The Solution: Implement a “Minimum Data Threshold.” Do not render the rolling average line until windowCount >= 15. In the UI, display a message: “Insufficient data for trend analysis.” Alternatively, switch the window size dynamically: use a 7-day window for the first 30 days, then switch to a 30-day window. This provides faster feedback during onboarding while stabilizing for long-term tracking.

Edge Case 2: Form Versioning Drift

The Failure Condition: The Quality team updates the QM Form. They change a question from “Did the agent greet the customer?” (Pass/Fail) to a 1-5 scale on “Quality of Greeting.” The rolling average suddenly spikes or drops, not because agent performance changed, but because the scoring methodology changed.

The Root Cause: The API query groups by formId. If the form is updated in place, the formId remains the same, but the scoring logic changes. The rolling average mixes old binary scores with new granular scores.

The Solution:

  1. Best Practice: Never edit a live QM Form. Always create a new version. When you switch to the new version, the formId changes.
  2. Data Handling: Your dashboard must allow filtering by formVersion. When analyzing trends across a form change, you must normalize the data. For example, map the old Pass/Fail (100/0) to a 5/0 scale.
  3. UI Indicator: Add a vertical dashed line on the chart at the date of the form change, labeled “Form Updated.” This contextualizes the anomaly for the viewer.

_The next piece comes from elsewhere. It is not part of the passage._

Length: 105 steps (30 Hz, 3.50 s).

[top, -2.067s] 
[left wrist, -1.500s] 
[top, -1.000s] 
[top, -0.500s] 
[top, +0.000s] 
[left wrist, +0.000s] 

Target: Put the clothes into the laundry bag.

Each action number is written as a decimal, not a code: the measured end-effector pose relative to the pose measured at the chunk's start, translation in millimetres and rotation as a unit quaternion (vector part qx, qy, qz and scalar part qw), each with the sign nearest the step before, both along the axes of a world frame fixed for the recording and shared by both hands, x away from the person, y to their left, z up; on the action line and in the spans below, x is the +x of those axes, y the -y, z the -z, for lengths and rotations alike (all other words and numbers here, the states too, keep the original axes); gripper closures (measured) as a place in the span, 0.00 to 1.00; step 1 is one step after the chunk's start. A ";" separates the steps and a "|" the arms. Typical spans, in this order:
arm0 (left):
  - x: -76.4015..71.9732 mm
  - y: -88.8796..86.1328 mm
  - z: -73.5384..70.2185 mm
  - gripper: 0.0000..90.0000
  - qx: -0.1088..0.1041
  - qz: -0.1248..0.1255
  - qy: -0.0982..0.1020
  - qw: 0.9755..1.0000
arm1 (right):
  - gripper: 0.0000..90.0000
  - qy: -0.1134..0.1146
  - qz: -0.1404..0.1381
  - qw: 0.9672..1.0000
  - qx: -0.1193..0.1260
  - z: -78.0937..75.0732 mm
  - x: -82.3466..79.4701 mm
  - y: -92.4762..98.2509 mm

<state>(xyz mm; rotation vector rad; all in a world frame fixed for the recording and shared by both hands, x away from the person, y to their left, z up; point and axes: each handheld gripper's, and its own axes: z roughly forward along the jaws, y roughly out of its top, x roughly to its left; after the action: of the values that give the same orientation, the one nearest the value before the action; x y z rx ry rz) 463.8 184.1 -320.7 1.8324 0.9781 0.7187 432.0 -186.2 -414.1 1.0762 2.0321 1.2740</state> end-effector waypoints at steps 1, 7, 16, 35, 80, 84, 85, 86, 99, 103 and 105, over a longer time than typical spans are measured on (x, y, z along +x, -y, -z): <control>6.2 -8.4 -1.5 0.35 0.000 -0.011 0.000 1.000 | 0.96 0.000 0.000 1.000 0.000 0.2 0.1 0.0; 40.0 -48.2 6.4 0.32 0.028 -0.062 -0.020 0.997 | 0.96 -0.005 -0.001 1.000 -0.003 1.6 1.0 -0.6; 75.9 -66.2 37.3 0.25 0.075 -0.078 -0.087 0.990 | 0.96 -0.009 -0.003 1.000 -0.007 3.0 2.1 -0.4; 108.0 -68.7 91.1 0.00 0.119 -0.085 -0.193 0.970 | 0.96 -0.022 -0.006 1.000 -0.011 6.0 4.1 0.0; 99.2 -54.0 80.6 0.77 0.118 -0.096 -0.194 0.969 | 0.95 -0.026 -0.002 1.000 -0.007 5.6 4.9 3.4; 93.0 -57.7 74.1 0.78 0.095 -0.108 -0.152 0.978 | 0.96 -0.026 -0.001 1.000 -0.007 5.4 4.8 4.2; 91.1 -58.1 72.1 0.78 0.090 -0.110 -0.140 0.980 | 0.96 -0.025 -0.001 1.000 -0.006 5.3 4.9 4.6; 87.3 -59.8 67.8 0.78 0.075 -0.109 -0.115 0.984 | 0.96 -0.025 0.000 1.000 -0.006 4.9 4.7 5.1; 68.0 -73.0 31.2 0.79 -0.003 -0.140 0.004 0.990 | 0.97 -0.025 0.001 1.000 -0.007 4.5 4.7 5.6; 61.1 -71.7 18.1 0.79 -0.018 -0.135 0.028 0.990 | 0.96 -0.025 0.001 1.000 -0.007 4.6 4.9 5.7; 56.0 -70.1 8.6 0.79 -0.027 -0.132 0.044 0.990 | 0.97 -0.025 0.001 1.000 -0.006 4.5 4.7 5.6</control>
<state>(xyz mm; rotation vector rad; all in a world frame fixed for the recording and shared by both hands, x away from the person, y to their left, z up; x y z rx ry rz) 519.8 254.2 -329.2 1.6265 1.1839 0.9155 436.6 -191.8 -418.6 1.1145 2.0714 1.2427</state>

Edge Case 3: Evaluator Bias Skewing the Trend

The Failure Condition: One evaluator is known to be “strict” (averages 70%), while another is “lenient” (averages 90%). An agent is evaluated by the strict evaluator for two weeks, then the lenient one. The rolling average shows a sharp upward trend, but the agent’s performance did not change.

The Root Cause: The rolling average aggregates scores without normalizing for evaluator variance.

The Solution:

  1. Advanced Query: Include evaluatorId in the groupBy clause.
  2. Normalization Logic: Calculate the average score per evaluator across the entire team. Create a “Bias Factor” for each evaluator (e.g., Strict Evaluator = -10%, Lenient Evaluator = +10%).
  3. Adjusted Score: When calculating the rolling average, apply the bias factor to each score before averaging.
    AdjustedScore = RawScore * (1 + BiasFactor)
    This requires a secondary calculation step to determine the team-wide average per evaluator, which should be updated weekly.